Got 'cudnn RNN backward can only be called in training mode' after using model.train()

wwwangzhch · October 31, 2019, 3:52pm

Hi, I’m running into the following error:

Cudnn RNN backward can only be called in training mode

I’m pretty sure I call model.eval() before backward(), My codes are attached below

    def episode(self, deterministic=False):
        if self.noise:
            self.noise.reset_states()

        state, _ = self.env.reset()
        steps = 0

        log_probs = []
        rewards = []

        agent_wealth = [1.]
        market_wealth = [1.]
        while True:
            self.actor.eval()
            action = self.actor(torch.from_numpy(state[None, ...]).to(self.args.device))
            action.squeeze_(0)
            if self.noise and not deterministic:
                action += torch.from_numpy(self.noise.sample())

            weights, log_p = self.get_weights(action)

            next_state, reward, done, info = self.env.step(weights)
            log_probs.append(log_p)
            rewards.append(reward)

            agent_wealth.append(info['portfolio_value'])
            market_wealth.append(info['market_avg_return'] * market_wealth[-1])

            steps += 1
            state = next_state
            self.total_steps += 1
            if done and not deterministic:
                # --------update policy ---------
                self.actor.train()

                agent_sr = SharpeRatio(agent_wealth)
                market_sr = SharpeRatio(market_wealth)

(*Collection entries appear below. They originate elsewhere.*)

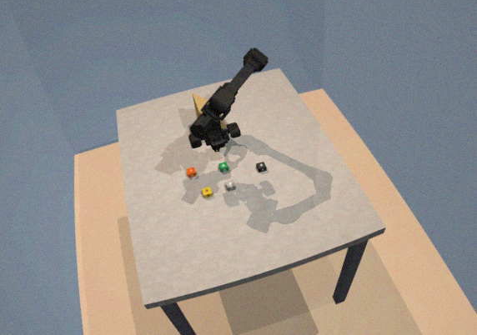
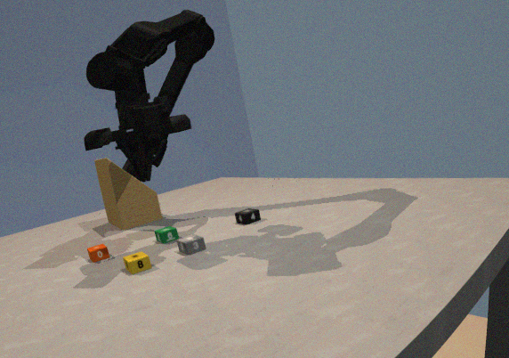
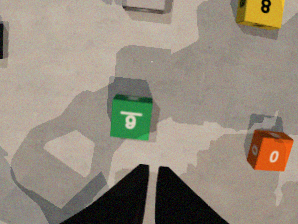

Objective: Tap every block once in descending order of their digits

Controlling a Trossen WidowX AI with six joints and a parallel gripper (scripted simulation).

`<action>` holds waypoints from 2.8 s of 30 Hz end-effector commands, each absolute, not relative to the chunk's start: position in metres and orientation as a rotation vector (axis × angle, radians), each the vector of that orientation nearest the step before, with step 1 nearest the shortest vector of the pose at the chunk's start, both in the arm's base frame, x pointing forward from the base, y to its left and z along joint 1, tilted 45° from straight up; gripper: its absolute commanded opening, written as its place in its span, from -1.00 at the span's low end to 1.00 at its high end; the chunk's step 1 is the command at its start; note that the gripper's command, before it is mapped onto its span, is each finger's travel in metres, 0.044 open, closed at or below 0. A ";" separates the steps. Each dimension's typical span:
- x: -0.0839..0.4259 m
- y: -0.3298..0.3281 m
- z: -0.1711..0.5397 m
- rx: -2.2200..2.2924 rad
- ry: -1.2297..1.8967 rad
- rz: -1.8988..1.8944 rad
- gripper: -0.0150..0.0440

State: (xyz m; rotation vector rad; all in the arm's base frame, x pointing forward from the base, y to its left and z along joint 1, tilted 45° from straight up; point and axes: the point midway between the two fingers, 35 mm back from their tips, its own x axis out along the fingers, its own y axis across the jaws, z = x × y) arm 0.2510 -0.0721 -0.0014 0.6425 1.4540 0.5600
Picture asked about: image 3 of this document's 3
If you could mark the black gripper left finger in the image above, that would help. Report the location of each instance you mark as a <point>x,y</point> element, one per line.
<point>124,203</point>

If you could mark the green block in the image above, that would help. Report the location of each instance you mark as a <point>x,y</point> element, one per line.
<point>131,117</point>

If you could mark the orange block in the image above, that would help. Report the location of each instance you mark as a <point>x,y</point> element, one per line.
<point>269,150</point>

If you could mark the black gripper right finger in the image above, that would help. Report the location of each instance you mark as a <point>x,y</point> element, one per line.
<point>176,203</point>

                policy_gradient = []
                for log_ps in log_probs:
                    policy_gradient.append(- log_ps * (agent_sr - market_sr))

                self.optimizer.zero_grad()
                policy_gradient = torch.stack(policy_gradient).sum()
                policy_gradient.backward()
                self.optimizer.step()
                # ---------------------------

            if done:
                break
        return sum(rewards), steps

    def get_weights(self, action):
        values, indices = torch.topk(action, self.args.G)
        proportions = torch.softmax(values, dim=-1)
        weights = np.zeros_like(action.detach().cpu().numpy())
        for i, indice in enumerate(indices):
            weights[indice.item()] = proportions[i].detach().cpu().numpy()
        log_p = torch.log(proportions)
        return weights, log_p

the episode method executes the interacting and learning procedure of the agent, and the get_weights method get the real weight pass to the environment according to the network’s output, as you can see, I called model.train() method before policy_gradient.backward(), so anyone can tell me where is the problem?

albanD · October 31, 2019, 5:47pm

Hi,

I think the problem is that you forward in eval mode. So the backward of that operation is not implemented.
You need to forward in train model if you want to be able to backward through that op.